Jeremy Greene, Associate Professor of Medicine and the History of Medicine, Johns Hopkins School of Medicine
Chemical Heritage Foundation, Brown Bag Lecture Series
Time: 12:00 noon to 1:00 pm
Location: Chemical Heritage Foundation
315 Chestnut Street
Philadelphia, PA 19106
Event Type: Free, open to the public
When in 2011 the new agent pitivastatin was launched as the eighth “statin” drug on the American market, it was derided by many in the medical press as just another “me-too” drug. Why did the world need another, more expensive statin, critics asked, when so many other similar drugs were already generically available? This complaint is familiar: by the early 21st century the me-too drug had become a stock character in critiques of the increasingly trivial innovation of the pharmaceutical sector. Greene’s talk will narrate the origins and development of the me-too drug from the early 1960s to the early 21st century as an inverted history of biomedical innovation. In a biomedical marketplace that values innovation, the me-too drug represented a form of minor fraud: a new product that claimed to be a significant innovation but in practice was only trivially different from its competitors. In the American context, public and professional critique of me-too drugs first became visible in a series of congressional inquiries into the pharmaceutical industry under the Democratic Senators Estes Kefauver and Gaylord Nelson in the 1960s and 1970s. But the me-too drug had its defenders as well, from industry, the medical profession, and even consumer groups. Using manuscripts from institutional and personal archives, government documents, and readings from professional, policy, popular, and trade literatures, Greene traces the history of the me-too drug as a litmus test for distinguishing significant from trivial innovation in the biomedical field.

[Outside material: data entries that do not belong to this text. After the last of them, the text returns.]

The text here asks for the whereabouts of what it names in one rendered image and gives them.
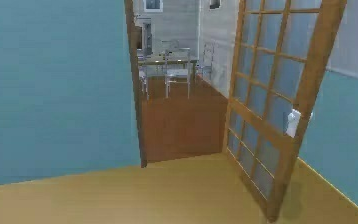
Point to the wooden glass-paned room door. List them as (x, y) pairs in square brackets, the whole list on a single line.
[(312, 76)]

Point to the wooden dining table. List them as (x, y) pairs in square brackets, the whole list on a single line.
[(160, 61)]

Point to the metal frame chair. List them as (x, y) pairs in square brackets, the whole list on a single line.
[(143, 76), (207, 59), (177, 73)]

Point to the white framed wall picture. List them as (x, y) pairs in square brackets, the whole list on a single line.
[(152, 4)]

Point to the dark framed wall picture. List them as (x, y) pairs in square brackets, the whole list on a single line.
[(215, 3)]

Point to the grey tall cabinet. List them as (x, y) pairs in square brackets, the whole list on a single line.
[(146, 35)]

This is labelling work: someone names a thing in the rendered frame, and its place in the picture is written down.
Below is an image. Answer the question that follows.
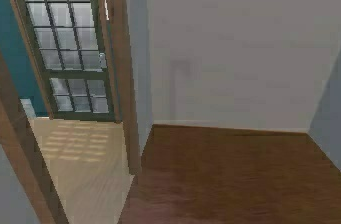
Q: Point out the dark green glass-paned door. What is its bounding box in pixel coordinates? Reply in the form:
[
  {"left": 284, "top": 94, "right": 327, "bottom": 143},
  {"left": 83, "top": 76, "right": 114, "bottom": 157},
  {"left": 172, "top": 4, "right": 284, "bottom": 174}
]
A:
[{"left": 15, "top": 0, "right": 123, "bottom": 123}]

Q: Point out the silver door handle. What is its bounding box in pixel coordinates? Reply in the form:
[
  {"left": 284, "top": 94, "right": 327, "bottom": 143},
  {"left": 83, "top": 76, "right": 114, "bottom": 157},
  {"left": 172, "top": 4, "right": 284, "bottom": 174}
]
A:
[{"left": 98, "top": 52, "right": 108, "bottom": 70}]

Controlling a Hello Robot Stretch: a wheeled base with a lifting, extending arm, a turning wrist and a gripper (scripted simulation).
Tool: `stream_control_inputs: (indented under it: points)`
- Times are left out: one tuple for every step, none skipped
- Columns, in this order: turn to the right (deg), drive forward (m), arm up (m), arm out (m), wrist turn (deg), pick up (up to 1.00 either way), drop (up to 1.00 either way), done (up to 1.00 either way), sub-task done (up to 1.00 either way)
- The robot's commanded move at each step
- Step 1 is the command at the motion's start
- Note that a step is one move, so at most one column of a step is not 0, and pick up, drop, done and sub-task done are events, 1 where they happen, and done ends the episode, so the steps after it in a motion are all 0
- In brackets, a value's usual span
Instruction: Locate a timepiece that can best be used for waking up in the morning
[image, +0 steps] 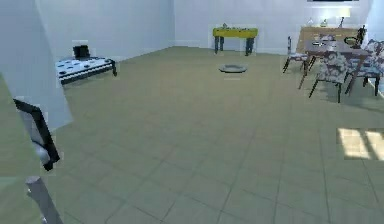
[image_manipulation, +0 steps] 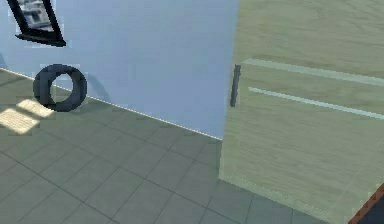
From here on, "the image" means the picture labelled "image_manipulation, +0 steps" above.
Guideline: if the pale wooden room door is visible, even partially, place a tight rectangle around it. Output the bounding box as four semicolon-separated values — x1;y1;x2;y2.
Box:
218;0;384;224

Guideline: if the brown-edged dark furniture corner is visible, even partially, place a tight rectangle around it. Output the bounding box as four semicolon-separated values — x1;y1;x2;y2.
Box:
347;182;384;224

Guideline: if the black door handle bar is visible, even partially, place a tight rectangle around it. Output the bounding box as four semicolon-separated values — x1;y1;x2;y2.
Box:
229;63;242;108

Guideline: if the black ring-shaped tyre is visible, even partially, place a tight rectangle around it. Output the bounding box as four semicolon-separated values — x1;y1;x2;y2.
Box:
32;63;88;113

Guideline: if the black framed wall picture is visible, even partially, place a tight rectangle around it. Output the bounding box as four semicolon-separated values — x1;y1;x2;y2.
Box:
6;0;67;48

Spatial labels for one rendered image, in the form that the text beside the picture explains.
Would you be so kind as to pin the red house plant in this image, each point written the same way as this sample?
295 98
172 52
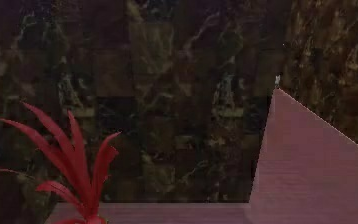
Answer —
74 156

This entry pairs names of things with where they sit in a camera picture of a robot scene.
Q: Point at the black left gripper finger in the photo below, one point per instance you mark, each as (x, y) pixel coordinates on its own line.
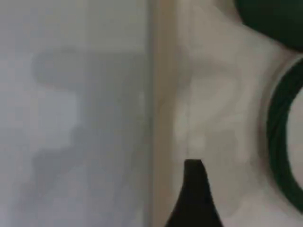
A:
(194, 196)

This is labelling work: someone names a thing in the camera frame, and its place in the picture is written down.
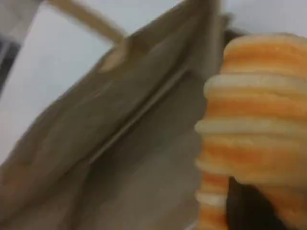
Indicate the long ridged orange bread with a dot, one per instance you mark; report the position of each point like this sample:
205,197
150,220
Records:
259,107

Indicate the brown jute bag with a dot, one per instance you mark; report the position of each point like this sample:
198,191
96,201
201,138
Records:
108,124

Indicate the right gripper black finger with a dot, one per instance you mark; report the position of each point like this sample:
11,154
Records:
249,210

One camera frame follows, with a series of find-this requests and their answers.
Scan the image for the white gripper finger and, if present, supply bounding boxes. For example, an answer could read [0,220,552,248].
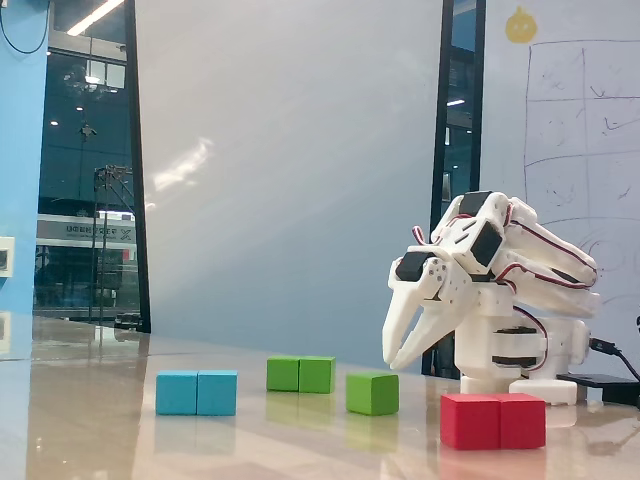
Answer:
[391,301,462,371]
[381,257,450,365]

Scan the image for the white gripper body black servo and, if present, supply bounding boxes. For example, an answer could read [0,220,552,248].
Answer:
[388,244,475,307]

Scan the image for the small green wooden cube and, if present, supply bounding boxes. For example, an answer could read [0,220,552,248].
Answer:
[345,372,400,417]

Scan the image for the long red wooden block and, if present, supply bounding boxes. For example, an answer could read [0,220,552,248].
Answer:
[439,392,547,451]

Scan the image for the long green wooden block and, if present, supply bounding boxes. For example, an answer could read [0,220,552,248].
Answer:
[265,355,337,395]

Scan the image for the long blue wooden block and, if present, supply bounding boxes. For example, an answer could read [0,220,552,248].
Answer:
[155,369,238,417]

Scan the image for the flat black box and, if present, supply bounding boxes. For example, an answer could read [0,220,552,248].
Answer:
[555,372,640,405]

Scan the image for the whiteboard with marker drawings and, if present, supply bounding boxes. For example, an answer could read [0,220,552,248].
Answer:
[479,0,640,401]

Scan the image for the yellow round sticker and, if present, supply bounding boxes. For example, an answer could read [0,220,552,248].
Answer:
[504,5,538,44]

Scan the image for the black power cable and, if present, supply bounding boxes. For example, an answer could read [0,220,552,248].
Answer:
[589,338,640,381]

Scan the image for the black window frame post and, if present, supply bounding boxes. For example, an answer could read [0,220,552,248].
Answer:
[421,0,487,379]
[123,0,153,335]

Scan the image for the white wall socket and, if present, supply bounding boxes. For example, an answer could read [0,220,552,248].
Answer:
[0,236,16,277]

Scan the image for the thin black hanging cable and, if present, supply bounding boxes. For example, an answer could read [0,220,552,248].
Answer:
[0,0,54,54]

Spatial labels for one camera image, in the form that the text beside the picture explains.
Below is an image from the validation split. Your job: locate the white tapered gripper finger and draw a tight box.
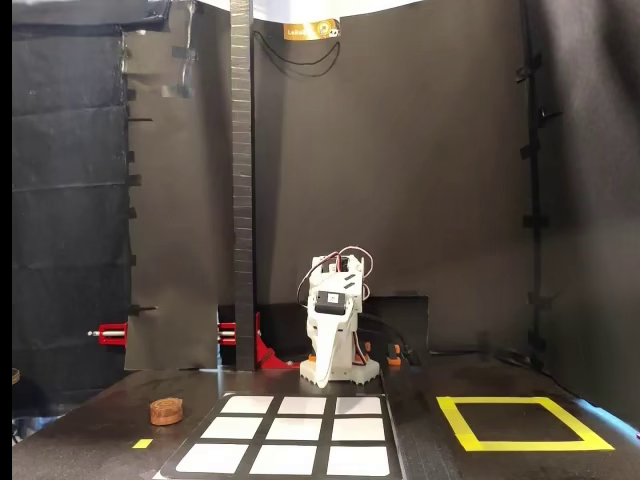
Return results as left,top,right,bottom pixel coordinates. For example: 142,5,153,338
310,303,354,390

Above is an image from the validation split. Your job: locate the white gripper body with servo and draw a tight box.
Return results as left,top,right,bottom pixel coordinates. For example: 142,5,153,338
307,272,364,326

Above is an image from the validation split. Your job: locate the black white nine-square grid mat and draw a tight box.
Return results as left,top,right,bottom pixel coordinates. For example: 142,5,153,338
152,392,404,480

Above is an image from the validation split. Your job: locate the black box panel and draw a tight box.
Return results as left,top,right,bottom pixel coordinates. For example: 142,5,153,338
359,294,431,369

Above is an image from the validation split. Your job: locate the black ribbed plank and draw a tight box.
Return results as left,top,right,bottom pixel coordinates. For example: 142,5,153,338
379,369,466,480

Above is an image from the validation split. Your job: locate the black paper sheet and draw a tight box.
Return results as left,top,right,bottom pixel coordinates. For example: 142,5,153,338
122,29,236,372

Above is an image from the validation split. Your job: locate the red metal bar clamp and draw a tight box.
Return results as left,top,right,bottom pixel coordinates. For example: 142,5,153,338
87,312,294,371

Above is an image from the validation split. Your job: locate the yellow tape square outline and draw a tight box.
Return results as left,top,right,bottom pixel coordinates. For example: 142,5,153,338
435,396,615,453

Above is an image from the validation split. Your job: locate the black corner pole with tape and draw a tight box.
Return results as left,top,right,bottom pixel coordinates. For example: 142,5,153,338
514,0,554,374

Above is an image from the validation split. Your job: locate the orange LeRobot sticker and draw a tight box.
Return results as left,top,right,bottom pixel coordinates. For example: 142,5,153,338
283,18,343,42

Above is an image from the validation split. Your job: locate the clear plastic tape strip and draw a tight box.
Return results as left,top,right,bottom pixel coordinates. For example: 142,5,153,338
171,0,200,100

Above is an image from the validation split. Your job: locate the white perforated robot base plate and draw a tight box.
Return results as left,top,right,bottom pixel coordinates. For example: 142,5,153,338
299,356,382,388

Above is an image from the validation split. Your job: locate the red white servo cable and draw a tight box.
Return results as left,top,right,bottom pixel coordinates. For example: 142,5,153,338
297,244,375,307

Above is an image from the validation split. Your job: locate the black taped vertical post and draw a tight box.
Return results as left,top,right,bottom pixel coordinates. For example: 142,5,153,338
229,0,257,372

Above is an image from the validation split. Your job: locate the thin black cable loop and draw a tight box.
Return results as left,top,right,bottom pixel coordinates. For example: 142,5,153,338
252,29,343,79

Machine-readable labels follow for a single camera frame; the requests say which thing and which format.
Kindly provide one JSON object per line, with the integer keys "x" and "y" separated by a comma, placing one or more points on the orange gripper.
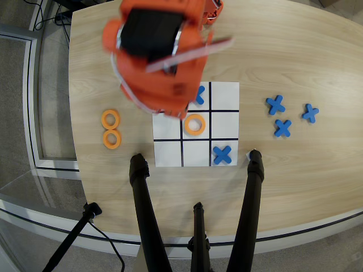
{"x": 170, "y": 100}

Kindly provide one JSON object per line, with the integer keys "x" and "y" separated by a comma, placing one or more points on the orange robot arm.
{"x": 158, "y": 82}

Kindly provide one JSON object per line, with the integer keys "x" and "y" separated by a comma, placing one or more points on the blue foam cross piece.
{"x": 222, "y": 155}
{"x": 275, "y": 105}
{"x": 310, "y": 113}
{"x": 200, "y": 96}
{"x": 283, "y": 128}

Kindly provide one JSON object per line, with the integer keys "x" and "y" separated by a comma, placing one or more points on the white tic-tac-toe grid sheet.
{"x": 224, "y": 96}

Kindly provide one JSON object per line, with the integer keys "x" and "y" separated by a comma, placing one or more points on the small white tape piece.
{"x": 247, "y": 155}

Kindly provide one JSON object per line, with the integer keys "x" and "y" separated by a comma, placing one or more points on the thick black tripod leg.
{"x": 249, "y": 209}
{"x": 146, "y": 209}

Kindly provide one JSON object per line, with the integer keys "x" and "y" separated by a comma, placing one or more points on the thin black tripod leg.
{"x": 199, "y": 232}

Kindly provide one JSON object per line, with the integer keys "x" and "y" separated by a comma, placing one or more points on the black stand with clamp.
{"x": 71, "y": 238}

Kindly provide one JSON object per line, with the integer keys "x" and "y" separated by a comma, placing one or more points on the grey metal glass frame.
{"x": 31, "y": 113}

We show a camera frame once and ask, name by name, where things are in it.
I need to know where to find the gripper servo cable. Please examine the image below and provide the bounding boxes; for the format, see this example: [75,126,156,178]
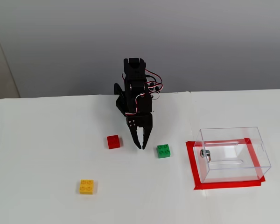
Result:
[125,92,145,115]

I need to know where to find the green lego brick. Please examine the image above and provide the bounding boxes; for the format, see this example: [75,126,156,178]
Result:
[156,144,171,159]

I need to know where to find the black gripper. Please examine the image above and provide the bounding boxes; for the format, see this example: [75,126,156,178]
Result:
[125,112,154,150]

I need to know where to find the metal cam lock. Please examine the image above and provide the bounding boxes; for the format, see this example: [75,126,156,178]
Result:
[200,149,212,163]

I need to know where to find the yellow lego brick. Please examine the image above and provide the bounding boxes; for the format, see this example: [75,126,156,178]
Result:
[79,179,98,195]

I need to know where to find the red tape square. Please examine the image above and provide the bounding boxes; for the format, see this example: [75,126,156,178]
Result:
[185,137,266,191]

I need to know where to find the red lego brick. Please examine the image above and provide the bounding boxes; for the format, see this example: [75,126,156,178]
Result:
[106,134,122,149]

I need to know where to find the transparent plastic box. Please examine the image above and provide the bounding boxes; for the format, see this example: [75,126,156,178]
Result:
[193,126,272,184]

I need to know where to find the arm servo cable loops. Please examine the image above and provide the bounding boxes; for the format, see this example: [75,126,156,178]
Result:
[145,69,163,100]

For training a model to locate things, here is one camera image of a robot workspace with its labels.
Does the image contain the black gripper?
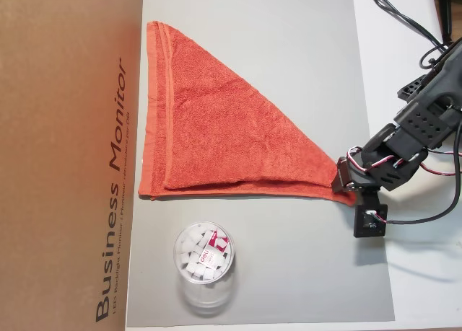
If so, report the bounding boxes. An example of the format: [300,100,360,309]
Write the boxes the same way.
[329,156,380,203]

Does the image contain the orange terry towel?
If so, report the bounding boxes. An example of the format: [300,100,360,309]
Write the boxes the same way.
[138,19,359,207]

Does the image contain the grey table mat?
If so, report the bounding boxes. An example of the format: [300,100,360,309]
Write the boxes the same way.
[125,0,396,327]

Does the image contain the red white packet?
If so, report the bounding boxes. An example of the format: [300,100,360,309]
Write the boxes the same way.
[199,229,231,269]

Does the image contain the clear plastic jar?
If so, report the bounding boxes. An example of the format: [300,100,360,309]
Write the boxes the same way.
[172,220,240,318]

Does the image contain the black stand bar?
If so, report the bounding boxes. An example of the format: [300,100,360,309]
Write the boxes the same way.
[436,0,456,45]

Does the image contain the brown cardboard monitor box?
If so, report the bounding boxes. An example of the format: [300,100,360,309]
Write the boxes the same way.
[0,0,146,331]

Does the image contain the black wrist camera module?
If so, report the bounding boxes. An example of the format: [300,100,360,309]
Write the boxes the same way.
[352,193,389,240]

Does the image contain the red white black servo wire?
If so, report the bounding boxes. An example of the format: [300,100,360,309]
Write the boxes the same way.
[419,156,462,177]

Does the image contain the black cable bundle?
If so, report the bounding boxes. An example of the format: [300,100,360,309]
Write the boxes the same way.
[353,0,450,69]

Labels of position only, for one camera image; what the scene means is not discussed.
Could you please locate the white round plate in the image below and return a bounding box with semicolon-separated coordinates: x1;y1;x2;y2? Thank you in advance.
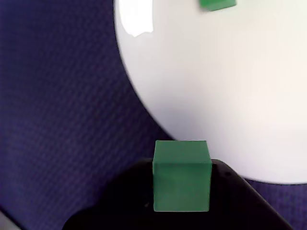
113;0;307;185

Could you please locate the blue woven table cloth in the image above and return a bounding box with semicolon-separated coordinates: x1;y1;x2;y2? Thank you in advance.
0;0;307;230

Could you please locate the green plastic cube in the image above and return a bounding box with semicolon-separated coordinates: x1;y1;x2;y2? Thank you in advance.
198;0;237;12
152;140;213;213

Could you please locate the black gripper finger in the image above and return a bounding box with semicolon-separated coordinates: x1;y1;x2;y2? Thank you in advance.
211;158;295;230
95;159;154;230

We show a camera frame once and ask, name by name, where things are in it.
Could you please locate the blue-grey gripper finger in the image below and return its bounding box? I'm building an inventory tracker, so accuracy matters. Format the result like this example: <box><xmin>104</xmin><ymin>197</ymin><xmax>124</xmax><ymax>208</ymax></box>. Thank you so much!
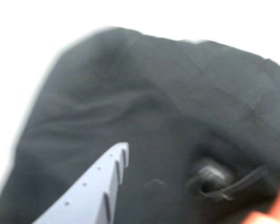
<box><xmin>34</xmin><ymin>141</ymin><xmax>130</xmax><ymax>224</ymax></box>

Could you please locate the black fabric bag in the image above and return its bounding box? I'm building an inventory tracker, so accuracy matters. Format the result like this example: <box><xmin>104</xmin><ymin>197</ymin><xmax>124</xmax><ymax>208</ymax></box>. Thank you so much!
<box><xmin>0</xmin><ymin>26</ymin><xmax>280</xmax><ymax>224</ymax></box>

Jeremy A. Greene, MD, PhD, is an associate professor of medicine and of the history of medicine and holds the Elizabeth A. Treide and A. McGehee Harvey Chair in the History of Medicine at the Johns Hopkins School of Medicine. His most recent book, Generic: The Unbranding of Modern Medicines, has just been released by Johns Hopkins University Press. Greene’s first book, Prescribing by Numbers: Drugs and the Definition of Disease, was awarded the Rachel Carson Prize by the Society for the Social Studies of Science and the Edward Kremers Prize by the American Institute of the History of Pharmacy. He received an MD and a PhD in the history of science from Harvard University in 2005. Greene is board certified in internal medicine and a member of the American College of Physicians, and he continues to practice primary care medicine in a community health center in East Baltimore.
About Brown Bag Lectures
Brown Bag Lectures (BBLs) are a series of weekly informal talks on the history of chemistry or related subjects, including the history and social studies of science, technology, and medicine. Based on original research (sometimes still in progress), these talks are given by local scholars for an audience of CHF staff and fellows and interested members of the public.